Он стоит всегда вон там, на углу, пока его мать делает покупки в молочной и бакалее. На нем синяя кепка, куртка и длинные коричневые брюки, такие длинные и широкие, что лишь ранты ботинок едва выглядывают из-под них. И еще он в перчатках — длинных белых перчатках. Потрясающе белых. Должно быть, он клянчил их у матери не день и не неделю; в этих перчатках у него такой вид, будто он достиг предела своих мечтаний. Он стал всемогущим богом — регулировщиком уличного движения. Не долго думая, он ступает на самый угол тротуара, вскидывает руку в белой перчатке — левую, а правой дает знак автомобилям трогаться. Потом поворачивается, старательно и торжественно, вскидывает правую, а машет левой. Он ничего не видит и не слышит — ничего, кроме проезжающих по перекрестку автомобилей и трамваев. Когда же показывается огромный, как дом, синий автобус — увы нам, бедным мартышкам! — тогда мальчик становится особенно серьезным — ни дать ни взять, сам господь бог, взирающий на миры, которые он формирует своими руками. Привстав на цыпочки, он поднимает торчком руку в белой перчатке и спроваживает с перекрестка автобус под треск выхлопной трубы. Так продолжается минут десять — пятнадцать, пока к перекрестку не подходит некто столь всемогущий, что никакие белые перчатки ему нипочем, и со словами «Ну, пошли» хватает поднятую кверху руку и уволакивает полицейского за собой.

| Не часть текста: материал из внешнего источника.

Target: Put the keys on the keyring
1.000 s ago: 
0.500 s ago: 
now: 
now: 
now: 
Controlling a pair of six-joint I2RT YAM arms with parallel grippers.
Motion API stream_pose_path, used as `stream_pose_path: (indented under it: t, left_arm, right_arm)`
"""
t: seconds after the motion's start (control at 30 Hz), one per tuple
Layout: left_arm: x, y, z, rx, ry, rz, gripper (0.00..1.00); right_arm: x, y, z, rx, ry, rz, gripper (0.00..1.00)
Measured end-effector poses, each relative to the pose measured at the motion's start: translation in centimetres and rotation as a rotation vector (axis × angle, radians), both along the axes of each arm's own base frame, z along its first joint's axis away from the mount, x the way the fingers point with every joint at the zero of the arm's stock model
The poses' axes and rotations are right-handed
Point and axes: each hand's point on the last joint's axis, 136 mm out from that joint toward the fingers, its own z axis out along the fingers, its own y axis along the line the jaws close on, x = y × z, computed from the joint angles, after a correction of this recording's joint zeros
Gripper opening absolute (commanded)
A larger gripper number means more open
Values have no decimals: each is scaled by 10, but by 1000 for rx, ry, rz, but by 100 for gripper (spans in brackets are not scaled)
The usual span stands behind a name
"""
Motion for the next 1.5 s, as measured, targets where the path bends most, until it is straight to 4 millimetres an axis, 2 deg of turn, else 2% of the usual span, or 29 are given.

Вчера мать приходила за покупками одна. А сегодня и ее не видать. Вот досада. Уж не захворал ли мальчуган? Я бы не пустил его на такой мороз в одной только курточке. Да нет, уж конечно, он надел вниз шерстяной свитер, как же иначе — опять несешь пустое, старик.

Вон, вон они идут. Нет, только мать. Мальчика не видно.

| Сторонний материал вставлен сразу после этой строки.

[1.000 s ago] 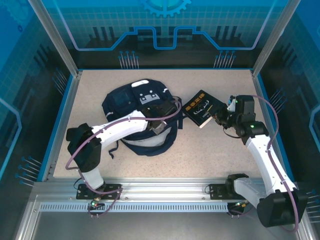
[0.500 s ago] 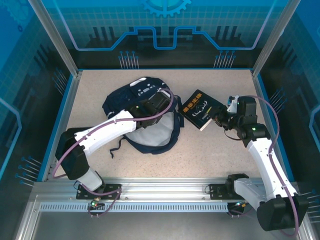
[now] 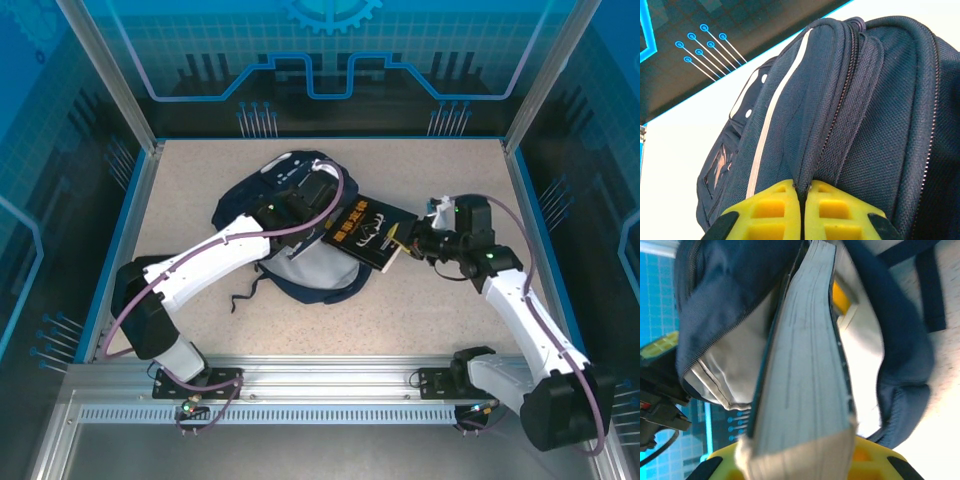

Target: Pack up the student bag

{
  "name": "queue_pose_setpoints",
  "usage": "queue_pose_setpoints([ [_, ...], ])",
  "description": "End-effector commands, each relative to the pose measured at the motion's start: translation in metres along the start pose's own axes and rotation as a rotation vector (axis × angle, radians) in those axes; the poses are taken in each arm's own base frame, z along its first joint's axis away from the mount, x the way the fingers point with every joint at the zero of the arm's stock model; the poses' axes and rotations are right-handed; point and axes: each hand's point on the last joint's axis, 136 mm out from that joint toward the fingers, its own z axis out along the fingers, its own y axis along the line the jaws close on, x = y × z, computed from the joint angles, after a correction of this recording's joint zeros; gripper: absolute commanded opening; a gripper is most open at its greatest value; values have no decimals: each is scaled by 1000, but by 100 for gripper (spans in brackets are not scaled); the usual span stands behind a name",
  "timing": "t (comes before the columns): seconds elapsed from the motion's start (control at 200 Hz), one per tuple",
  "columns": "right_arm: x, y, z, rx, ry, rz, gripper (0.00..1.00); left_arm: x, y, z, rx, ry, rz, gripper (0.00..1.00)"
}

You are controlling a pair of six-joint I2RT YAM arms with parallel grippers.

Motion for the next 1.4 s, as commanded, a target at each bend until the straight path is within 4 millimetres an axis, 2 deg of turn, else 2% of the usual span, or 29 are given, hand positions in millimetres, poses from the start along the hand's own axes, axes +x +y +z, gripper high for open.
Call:
queue_pose_setpoints([
  [0.0, 1, 31, 17, -118, 26, -43, 14, -61, 15, -26, 5, -186, -172, 0],
  [0.24, -11, 38, 65, -122, 8, -9, 15, -62, 13, -29, 32, -178, -189, 0],
  [0.325, -12, 31, 82, -71, -10, 0, 14, -62, 11, -29, 44, -176, -197, 0],
  [0.515, -10, 1, 112, 22, -100, 81, 15, -61, 9, -29, 57, -169, -210, 0],
  [0.725, -16, -5, 141, 70, -188, 137, 17, -62, 7, -28, 63, -162, -219, 0],
  [0.86, -10, -24, 162, 146, -204, 190, 17, -61, 8, -29, 64, -160, -224, 0],
  [0.875, -13, -14, 165, 130, -203, 185, 18, -61, 8, -29, 64, -159, -224, 0],
  [1.01, -4, -7, 189, 107, -131, 157, 34, -59, 7, -28, 66, -152, -225, 0],
  [1.096, 2, -4, 200, 83, -50, 167, 38, -58, 6, -28, 69, -148, -223, 0],
  [1.191, 11, -10, 201, 117, -5, 183, 50, -56, 6, -28, 68, -144, -220, 0],
  [1.396, 27, -26, 195, 188, 45, 205, 56, -54, 6, -27, 72, -142, -219, 0],
])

Не пришел, и сегодня не пришел. Мать проходит мимо, в молочную. Слишком надменное лицо, ничего не прочтешь. Мальчик заболел — должно быть, так. Что же, спросить у матери? Какая чушь. Кашель и насморк, у детей это бывает часто.

Но вот мать выходит из лавки, и я с грехом пополам встаю. А когда она приблизилась, начинаю:

— Сударыня…

Она оборачивается. Все-таки оборачивается.

— Простите, сударыня, я хотел…

Надо спешить — сударыня уже начала леденеть.

— С вами всегда был маленький мальчик, этакий крошка-мартышка… В этих самых… в белых перчатках…

— Ну, и что дальше?

— Дальше-то? Дальше? Так вот, уж не болен ли он, раз…

— Боже сохрани, ничуть!

И сударыня пронзает меня таким обличающим взглядом, что мне кажется, будто я совершаю злодеяние, напускаю порчу на ее дитя. Слова застревают у меня в горле — я не могу ничего ни сказать, ни объяснить, а сударыня мерит меня взглядом с головы до пят — вот уже смерила, смерила, я не успел. Не успел найти нужное слово. И теперь сударыня, как все они, конченый человек, бесповоротно конченый.

— А вам-то, собственно, что за дело до моего сына? — Она еще раз мерит меня взглядом. — Вам-то что за дело?

Все пропало. Слова опять приходят на ум, но теперь уже другие, те, что произносятся тогда, когда все безразлично.

— Вашего сына? Это был мой сын!

Никогда еще я не выражался более точно. Глаза женщины чуть не выскакивают из орбит, по лицу проходят все цвета радуги. Вскрикнув, она убегает.

Пусть бежит. У нее есть сын, у меня никогда не было. Я только вообразил себе на немножко, будто регулирую уличное движение, а вместо перчаток у меня слова «мой сын» и «был». Мне почти показалось, будто огромные автобусы какое-то мгновение катились по мановению моих перчаток. Но это неправда. Автобусы уже ушли. Ушли. Боже сохрани — воистину сохрани! — нас, мартышек.